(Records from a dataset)
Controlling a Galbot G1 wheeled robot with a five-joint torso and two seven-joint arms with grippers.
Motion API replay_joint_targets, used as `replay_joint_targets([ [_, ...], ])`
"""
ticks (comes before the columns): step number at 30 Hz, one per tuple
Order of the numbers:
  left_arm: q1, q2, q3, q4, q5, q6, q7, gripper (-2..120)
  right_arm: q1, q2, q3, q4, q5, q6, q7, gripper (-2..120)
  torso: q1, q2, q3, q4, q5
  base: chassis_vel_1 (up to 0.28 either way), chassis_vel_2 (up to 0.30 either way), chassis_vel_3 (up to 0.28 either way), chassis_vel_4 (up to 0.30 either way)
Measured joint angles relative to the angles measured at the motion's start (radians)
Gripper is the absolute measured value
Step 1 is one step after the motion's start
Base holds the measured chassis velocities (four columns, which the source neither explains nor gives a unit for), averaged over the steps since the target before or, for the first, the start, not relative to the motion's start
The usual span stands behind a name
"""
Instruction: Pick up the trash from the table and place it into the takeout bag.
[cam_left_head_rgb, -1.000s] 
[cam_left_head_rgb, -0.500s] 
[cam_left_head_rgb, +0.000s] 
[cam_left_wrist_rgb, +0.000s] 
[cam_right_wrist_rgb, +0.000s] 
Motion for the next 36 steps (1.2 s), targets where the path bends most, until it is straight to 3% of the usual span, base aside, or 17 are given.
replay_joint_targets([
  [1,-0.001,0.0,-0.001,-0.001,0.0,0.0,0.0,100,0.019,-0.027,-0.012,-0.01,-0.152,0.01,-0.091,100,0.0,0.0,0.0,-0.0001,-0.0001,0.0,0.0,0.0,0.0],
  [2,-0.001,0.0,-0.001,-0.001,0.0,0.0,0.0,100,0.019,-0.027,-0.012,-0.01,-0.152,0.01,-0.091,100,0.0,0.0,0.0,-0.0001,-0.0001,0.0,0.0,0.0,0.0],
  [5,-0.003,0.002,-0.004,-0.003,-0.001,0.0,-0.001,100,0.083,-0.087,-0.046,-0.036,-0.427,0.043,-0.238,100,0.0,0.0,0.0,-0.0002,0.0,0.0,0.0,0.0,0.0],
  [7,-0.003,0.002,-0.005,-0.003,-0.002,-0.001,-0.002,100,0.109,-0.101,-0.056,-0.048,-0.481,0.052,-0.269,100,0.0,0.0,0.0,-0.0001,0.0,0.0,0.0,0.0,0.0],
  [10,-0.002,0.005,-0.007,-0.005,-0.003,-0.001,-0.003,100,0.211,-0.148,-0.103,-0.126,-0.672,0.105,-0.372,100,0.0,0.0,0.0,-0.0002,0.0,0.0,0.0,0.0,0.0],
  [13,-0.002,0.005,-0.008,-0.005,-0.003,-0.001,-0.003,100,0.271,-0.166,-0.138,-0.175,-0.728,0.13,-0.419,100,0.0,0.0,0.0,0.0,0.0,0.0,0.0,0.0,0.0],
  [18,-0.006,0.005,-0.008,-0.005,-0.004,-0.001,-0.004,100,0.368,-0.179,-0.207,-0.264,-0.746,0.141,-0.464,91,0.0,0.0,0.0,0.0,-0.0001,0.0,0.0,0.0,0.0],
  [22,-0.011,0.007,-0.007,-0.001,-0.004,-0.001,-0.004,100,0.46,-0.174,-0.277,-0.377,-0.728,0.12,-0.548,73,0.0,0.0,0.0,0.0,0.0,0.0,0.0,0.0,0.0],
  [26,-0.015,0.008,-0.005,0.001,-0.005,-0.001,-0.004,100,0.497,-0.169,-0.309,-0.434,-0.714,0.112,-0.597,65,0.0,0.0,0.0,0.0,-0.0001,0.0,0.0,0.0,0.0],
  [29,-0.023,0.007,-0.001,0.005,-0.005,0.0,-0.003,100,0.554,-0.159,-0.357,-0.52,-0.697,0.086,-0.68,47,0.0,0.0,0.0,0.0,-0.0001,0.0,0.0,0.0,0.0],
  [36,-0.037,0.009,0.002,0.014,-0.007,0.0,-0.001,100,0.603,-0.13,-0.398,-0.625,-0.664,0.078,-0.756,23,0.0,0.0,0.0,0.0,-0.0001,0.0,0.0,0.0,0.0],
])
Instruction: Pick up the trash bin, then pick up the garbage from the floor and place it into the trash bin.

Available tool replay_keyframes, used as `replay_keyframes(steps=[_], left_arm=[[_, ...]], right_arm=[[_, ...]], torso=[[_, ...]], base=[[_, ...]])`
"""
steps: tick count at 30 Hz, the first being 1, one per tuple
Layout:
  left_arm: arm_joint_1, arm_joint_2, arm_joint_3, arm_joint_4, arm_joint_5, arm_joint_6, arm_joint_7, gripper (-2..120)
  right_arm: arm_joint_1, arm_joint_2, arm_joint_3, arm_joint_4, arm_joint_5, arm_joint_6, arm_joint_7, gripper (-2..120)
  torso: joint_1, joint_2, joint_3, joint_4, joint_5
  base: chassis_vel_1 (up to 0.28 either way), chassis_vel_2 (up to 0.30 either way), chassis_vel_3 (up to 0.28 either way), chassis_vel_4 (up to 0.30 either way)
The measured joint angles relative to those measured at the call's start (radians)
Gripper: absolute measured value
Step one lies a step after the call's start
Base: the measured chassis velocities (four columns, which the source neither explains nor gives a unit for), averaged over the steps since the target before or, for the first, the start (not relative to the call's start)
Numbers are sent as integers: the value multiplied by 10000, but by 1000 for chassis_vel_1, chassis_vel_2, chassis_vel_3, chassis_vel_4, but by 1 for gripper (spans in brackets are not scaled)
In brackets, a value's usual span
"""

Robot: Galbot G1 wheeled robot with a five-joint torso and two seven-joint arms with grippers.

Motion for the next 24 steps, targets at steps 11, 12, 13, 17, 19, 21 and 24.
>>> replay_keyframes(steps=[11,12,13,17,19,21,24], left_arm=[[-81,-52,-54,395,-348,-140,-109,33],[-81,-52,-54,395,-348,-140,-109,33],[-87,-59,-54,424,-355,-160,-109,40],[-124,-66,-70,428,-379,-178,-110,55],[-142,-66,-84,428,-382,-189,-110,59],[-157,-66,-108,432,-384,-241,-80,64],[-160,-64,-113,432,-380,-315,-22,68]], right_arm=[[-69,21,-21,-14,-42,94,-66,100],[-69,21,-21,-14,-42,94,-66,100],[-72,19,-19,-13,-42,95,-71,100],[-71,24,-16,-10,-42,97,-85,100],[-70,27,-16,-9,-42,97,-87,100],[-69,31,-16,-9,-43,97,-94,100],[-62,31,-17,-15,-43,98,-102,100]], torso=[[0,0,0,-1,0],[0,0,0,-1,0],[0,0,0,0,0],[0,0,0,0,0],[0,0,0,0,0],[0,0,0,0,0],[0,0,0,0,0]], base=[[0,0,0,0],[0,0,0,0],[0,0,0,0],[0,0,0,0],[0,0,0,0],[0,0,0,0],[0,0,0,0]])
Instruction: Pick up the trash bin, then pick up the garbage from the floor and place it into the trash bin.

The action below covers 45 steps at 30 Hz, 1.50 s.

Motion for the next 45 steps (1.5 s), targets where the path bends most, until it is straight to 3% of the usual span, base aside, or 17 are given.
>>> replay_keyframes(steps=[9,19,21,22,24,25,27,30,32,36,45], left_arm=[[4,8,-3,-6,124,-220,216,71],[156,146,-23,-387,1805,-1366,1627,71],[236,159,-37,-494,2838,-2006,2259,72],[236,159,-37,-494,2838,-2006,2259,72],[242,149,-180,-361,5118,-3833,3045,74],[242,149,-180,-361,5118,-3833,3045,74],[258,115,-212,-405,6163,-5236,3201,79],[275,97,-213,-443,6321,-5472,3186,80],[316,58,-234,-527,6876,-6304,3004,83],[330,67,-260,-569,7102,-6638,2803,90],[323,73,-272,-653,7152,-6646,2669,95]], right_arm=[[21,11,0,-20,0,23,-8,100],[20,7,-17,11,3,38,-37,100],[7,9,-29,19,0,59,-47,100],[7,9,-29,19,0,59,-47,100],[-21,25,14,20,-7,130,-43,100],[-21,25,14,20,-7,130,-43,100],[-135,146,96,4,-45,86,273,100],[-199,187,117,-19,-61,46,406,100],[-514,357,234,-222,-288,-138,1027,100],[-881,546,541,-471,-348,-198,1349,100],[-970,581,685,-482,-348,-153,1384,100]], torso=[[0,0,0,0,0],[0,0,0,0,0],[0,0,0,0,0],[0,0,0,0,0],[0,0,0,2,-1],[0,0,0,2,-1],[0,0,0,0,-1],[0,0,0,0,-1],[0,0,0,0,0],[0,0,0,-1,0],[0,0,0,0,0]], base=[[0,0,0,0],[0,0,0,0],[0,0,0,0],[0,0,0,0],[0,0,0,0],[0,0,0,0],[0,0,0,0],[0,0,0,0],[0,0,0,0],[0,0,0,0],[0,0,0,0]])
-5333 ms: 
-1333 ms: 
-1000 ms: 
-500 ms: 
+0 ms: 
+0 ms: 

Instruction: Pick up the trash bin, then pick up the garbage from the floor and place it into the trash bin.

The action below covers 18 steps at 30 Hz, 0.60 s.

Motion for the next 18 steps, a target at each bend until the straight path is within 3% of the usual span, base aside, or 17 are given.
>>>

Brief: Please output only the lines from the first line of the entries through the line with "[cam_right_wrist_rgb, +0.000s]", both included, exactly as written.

Solution for this problem:
Controlling a Galbot G1 wheeled robot with a five-joint torso and two seven-joint arms with grippers.
Motion API replay_joint_targets, used as `replay_joint_targets([ [_, ...], ])`
"""
ticks (comes before the columns): step number at 30 Hz, one per tuple
Order of the numbers:
  left_arm: q1, q2, q3, q4, q5, q6, q7, gripper (-2..120)
  right_arm: q1, q2, q3, q4, q5, q6, q7, gripper (-2..120)
  torso: q1, q2, q3, q4, q5
  base: chassis_vel_1 (up to 0.28 either way), chassis_vel_2 (up to 0.30 either way), chassis_vel_3 (up to 0.28 either way), chassis_vel_4 (up to 0.30 either way)
Measured joint angles relative to the angles measured at the motion's start (radians)
Gripper is the absolute measured value
Step 1 is one step after the motion's start
Base holds the measured chassis velocities (four columns, which the source neither explains nor gives a unit for), averaged over the steps since the target before or, for the first, the start, not relative to the motion's start
The usual span stands behind a name
"""
Instruction: Pick up the trash from the table and place it into the takeout bag.
[cam_left_head_rgb, -1.000s] 
[cam_left_head_rgb, -0.500s] 
[cam_left_head_rgb, +0.000s] 
[cam_left_wrist_rgb, +0.000s] 
[cam_right_wrist_rgb, +0.000s] 

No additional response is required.